Pour le moment l'agence a identifié six candidats potentiels, trois pour chaque concept (petit ou gros astéroïde). Elle s'attend à en identifier un ou deux de plus par an jusqu'au choix final. Les trois candidats pour la capture d'un petit astéroïde sont 2009 BD, 2011 MD et 2013 EC20. Les tailles de 2009 BD et 2011 MD ont été estimées par Spitzer à 4 et 6 mètres de long respectivement, et celle de 2013 EC20 à 2 mètres par imagerie radar.


A gauche, une compilation de données radar de l'astéroïde Bennu.
A droite, un modèle 3D basé sur les informations disponibles.

La plupart des gros astéroïdes connus sont trop gros pour pouvoir être capturés et ont des orbites trop lointaines pour que le véhicule ARM puisse les rediriger vers une orbite lunaire. Ils sont de plus souvent trop lointains, ou se déplacent trop vite pour pouvoir être correctement observés. Les trois candidats retenus pour le concept de récupération d'un rocher sont Itokawa, Bennu et 2008 EV5. Itokawa a été identifié par la mission japonaise Hayabusa et on sait qu'il contient des rochers d'environ 3 mètres de diamètre. Bennu et 2008 EV5 ont quant à eux été identifiés par radar, et basé sur les données recueillies il a été déduit qu'ils possédaient aussi des rochers d'une taille appropriée. La mission Osiris-Rex de la Nasa, qui est prévue pour 2016, étudiera Bennu et le cartographiera en détail (en plus d'en recueillir des échantillons et de les ramener sur Terre).

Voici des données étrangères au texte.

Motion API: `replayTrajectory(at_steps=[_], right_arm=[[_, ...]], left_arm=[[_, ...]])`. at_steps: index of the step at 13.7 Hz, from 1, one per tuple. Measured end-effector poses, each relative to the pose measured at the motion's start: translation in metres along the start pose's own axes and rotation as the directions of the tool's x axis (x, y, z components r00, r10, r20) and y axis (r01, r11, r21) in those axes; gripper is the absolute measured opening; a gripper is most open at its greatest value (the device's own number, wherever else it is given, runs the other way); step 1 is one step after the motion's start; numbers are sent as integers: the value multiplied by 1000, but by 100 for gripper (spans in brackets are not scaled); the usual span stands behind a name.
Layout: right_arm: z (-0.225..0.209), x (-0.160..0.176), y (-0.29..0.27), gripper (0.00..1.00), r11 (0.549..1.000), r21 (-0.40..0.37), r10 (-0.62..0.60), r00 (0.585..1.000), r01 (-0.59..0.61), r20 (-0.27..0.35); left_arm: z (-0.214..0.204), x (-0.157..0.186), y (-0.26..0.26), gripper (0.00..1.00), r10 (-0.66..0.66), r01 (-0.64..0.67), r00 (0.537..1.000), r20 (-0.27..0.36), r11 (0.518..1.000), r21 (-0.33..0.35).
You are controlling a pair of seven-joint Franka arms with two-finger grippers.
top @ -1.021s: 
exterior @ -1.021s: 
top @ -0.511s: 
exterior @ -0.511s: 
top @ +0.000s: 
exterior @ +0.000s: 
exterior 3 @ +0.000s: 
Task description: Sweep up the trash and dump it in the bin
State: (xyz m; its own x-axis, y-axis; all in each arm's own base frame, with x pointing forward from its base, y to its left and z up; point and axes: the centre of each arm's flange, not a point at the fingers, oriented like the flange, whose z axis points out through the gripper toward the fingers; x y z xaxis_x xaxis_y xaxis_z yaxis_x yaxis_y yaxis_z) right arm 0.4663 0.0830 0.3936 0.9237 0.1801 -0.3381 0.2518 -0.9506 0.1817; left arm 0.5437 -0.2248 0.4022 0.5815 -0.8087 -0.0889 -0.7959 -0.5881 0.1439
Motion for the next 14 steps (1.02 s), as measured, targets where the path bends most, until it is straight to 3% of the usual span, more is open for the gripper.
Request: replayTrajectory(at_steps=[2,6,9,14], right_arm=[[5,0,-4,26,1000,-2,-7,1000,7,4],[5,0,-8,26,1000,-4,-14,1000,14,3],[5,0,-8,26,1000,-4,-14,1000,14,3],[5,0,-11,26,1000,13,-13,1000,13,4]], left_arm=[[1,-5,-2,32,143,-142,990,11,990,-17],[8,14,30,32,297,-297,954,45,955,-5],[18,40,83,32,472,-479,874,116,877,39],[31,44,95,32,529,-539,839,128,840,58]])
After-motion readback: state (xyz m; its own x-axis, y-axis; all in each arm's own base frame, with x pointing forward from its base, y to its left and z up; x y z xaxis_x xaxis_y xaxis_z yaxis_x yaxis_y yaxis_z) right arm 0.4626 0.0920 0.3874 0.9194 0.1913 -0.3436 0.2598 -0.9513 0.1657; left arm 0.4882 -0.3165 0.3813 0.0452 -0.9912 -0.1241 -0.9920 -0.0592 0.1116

L'astéroïde choisi au final contiendra des vestiges de la matière présente lors de la formation du système solaire. Dans les années 2020, une fois la redirection accomplie, des astronautes iront l'explorer et en prélèverons des échantillons qu'ils ramèneront sur Terre. Ces résultats, combinés à ceux de la mission Rosetta de l'Agence spatiale européenne (ESA), permettront aux scientifiques d'en apprendre plus sur l'origine de notre système solaire et l'apparition de la vie sur Terre, et donneront des indications sur les ressources minérales potentiellement présentes dans les astéroïdes pour de futures missions d'exploration.

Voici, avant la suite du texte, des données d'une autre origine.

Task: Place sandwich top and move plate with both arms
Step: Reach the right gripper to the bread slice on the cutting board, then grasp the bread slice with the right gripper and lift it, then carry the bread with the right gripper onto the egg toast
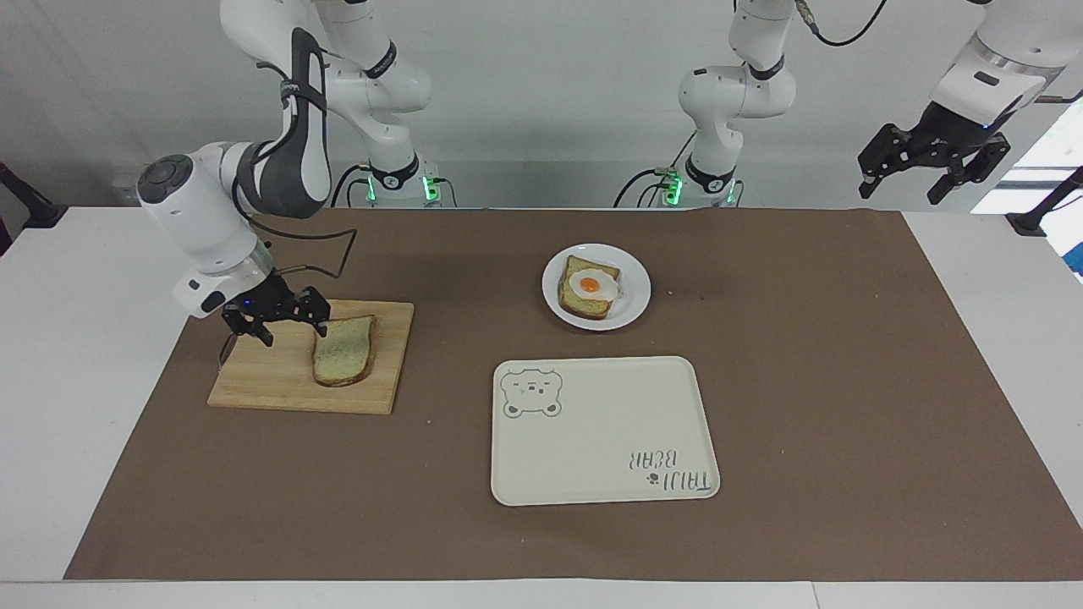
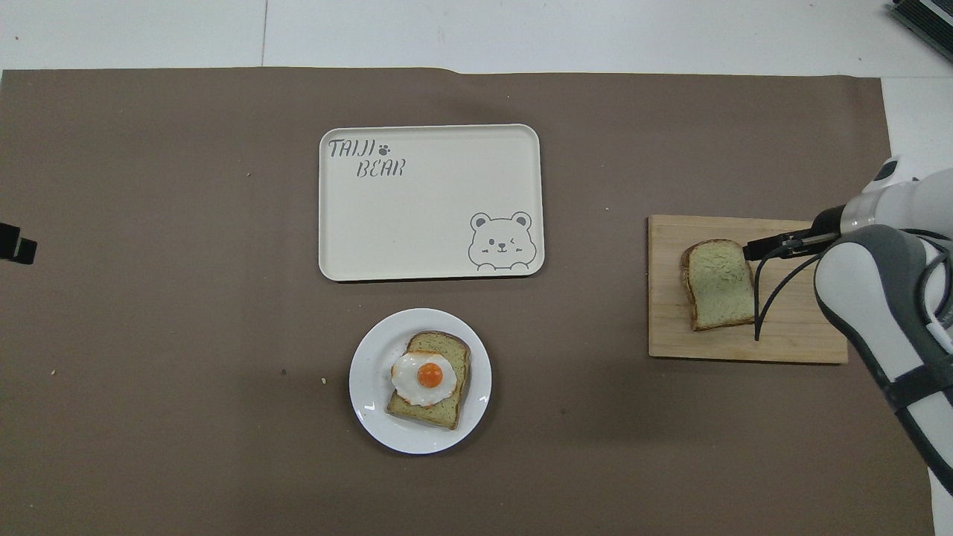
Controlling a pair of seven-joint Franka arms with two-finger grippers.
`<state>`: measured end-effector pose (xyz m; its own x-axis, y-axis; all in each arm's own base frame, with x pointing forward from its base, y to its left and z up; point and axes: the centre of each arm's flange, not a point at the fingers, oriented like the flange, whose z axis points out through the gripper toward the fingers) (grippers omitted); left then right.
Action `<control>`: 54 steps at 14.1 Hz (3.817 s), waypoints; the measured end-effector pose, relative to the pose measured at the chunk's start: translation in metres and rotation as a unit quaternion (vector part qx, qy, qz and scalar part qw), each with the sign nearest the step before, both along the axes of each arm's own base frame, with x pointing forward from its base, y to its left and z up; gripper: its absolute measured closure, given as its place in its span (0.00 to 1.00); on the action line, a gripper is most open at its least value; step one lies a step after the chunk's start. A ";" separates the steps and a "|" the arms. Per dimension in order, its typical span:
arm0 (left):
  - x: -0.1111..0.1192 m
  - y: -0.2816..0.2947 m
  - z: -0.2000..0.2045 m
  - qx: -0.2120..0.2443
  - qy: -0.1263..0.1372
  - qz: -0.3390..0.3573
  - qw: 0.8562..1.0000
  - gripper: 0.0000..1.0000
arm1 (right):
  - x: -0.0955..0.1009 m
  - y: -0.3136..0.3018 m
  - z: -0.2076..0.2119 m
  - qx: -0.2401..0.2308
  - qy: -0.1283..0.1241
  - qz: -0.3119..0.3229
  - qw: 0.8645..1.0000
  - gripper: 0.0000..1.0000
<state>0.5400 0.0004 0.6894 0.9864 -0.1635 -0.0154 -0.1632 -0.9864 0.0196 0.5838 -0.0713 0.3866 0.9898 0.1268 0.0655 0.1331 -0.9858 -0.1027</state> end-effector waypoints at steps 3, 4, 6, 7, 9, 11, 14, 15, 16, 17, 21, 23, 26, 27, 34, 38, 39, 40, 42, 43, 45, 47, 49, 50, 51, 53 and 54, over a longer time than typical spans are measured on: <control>0.000 0.000 0.000 0.000 0.000 0.000 1.000 0.00 | -0.004 -0.001 -0.030 -0.001 0.003 0.005 1.000 0.00; 0.000 0.000 0.000 0.000 0.000 0.000 1.000 0.00 | -0.006 -0.001 -0.038 -0.001 0.007 0.004 1.000 0.00; 0.000 0.000 0.000 0.000 0.000 0.000 1.000 0.00 | -0.009 -0.001 -0.049 0.004 0.016 0.002 1.000 0.00; 0.000 0.000 0.000 0.000 0.000 0.000 1.000 0.00 | -0.010 -0.001 -0.053 0.004 0.019 0.004 1.000 0.00; 0.000 0.000 0.000 0.000 0.000 0.000 1.000 0.00 | -0.011 -0.001 -0.061 0.003 0.019 0.005 1.000 0.00; 0.000 0.000 0.000 0.000 0.000 0.000 1.000 0.00 | -0.013 -0.001 -0.074 0.001 0.021 0.004 1.000 0.00; 0.000 0.000 0.000 0.000 0.000 0.000 1.000 0.00 | -0.014 0.002 -0.082 0.000 0.024 0.007 1.000 0.01; 0.000 0.000 0.000 0.000 0.000 0.000 1.000 0.00 | -0.014 0.003 -0.082 0.001 0.025 0.007 1.000 0.09; 0.000 0.000 0.000 0.000 0.000 0.000 1.000 0.00 | -0.014 0.005 -0.082 0.002 0.025 0.008 1.000 0.23; 0.000 0.000 0.000 0.000 0.000 0.000 1.000 0.00 | -0.014 0.008 -0.081 0.006 0.024 0.008 1.000 0.33; 0.000 0.000 0.000 0.000 0.000 0.000 1.000 0.00 | -0.014 0.006 -0.078 0.008 0.021 0.003 1.000 0.71; 0.000 0.000 0.000 0.000 0.000 0.000 1.000 0.00 | -0.014 0.005 -0.077 0.008 0.020 -0.001 1.000 0.80; 0.000 0.000 0.000 0.000 0.000 0.000 1.000 0.00 | -0.014 0.005 -0.077 0.008 0.020 -0.002 1.000 0.80; 0.000 0.000 0.000 0.000 0.000 0.000 1.000 0.00 | -0.013 0.005 -0.076 0.008 0.020 -0.002 1.000 0.80; 0.000 -0.002 0.000 0.000 0.000 -0.002 1.000 0.00 | 0.002 0.006 -0.039 0.014 0.014 0.006 1.000 0.85; 0.000 -0.002 0.000 0.000 0.000 -0.002 1.000 0.00 | 0.004 0.013 0.003 0.025 0.022 0.013 0.999 0.85; 0.000 -0.002 0.000 0.000 0.000 -0.002 1.000 0.00 | 0.004 0.015 0.013 0.028 0.027 0.010 0.999 0.85; 0.000 -0.002 0.000 0.000 0.000 -0.002 1.000 0.00 | 0.004 0.018 0.023 0.031 0.033 0.006 0.999 0.85; 0.000 -0.003 0.000 0.000 0.000 -0.002 1.000 0.00 | 0.007 0.030 0.039 0.035 0.040 -0.001 0.999 0.85; 0.000 -0.003 0.000 0.000 0.000 -0.003 1.000 0.00 | 0.009 0.040 0.045 0.036 0.041 -0.005 0.998 0.85; 0.000 -0.003 0.000 0.000 0.000 -0.003 1.000 0.00 | 0.012 0.067 0.049 0.036 0.044 -0.012 0.998 0.85; 0.000 -0.004 0.000 -0.001 0.000 -0.003 1.000 0.00 | 0.011 0.107 0.049 0.035 0.051 -0.019 0.998 0.85; 0.000 -0.006 0.000 -0.001 0.000 -0.006 1.000 0.00 | 0.005 0.161 0.049 0.033 0.060 -0.032 0.997 0.85; 0.000 -0.007 0.000 -0.001 0.000 -0.006 1.000 0.00 | 0.002 0.182 0.049 0.031 0.064 -0.037 0.997 0.85; 0.000 -0.007 0.000 -0.001 0.000 -0.006 1.000 0.00 | -0.002 0.202 0.049 0.030 0.065 -0.042 0.997 0.85; 0.000 -0.007 0.000 -0.001 0.000 -0.006 1.000 0.00 | -0.009 0.240 0.047 0.029 0.064 -0.050 0.996 0.85; 0.000 -0.007 0.000 -0.001 0.000 -0.006 1.000 0.00 | -0.013 0.259 0.044 0.028 0.064 -0.050 0.996 0.85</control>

La mission ARM permettra de plus de tester et d'améliorer les technologies nécessaires à l'expédition d'un équipage humain sur Mars, que la Nasa envisage pour 2030. Notamment la technologie de propulsion électrique solaire (génération d'électricité à l'aide de panneaux photovoltaïques utilisée pour ioniser du xenon), les vols habités au sein du véhicule spatial Orion propulsé par le lanceur SLS (Space Launch System), et la gestion de missions complexes dans des orbites lointaines.